## [Task]
Each line of the listing that includes the string "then" is to be identified and copied.

[[ Given data open ]]

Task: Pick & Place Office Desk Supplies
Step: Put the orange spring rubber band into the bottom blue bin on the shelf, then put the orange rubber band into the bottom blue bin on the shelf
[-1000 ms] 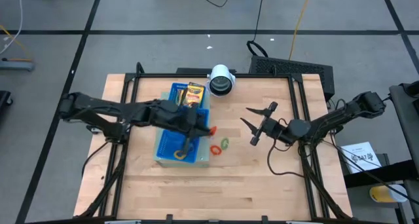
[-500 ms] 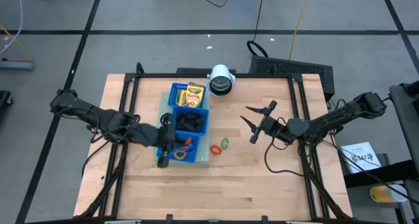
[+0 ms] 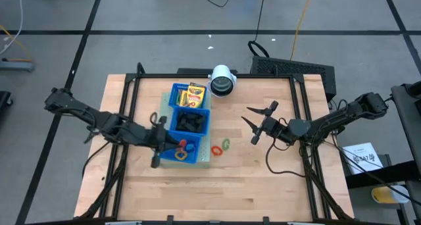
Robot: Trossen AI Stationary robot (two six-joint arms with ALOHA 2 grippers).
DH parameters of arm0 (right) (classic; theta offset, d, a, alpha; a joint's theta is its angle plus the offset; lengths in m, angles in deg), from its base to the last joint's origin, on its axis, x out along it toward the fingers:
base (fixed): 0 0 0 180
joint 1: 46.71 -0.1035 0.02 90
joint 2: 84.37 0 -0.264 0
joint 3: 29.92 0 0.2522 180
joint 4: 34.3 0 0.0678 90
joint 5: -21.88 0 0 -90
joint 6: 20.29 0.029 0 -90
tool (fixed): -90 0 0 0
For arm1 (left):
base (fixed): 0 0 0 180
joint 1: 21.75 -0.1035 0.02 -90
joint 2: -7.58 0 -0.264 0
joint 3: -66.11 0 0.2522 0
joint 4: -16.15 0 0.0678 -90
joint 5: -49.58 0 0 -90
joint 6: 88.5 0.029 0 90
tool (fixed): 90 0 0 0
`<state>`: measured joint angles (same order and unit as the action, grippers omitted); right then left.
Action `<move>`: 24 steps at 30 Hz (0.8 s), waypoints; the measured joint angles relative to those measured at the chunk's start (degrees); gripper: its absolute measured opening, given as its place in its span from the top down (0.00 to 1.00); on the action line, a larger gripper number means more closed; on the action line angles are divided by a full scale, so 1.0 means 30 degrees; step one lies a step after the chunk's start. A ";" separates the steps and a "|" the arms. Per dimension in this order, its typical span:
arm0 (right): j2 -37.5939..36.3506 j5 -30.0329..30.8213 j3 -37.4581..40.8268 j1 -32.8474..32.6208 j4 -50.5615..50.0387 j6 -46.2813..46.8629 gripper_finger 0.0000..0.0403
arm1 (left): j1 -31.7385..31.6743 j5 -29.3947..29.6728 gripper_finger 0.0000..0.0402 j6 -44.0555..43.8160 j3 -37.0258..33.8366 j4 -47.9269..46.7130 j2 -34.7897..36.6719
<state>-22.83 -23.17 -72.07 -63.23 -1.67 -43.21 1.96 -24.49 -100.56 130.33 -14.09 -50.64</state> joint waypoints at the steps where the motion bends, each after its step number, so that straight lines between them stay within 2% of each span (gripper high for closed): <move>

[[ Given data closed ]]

## [Answer area]
Step: Put the orange spring rubber band into the bottom blue bin on the shelf, then put the orange rubber band into the bottom blue bin on the shelf
`<state>`: measured joint angles (same order and unit as the action, grippers omitted); right then left.

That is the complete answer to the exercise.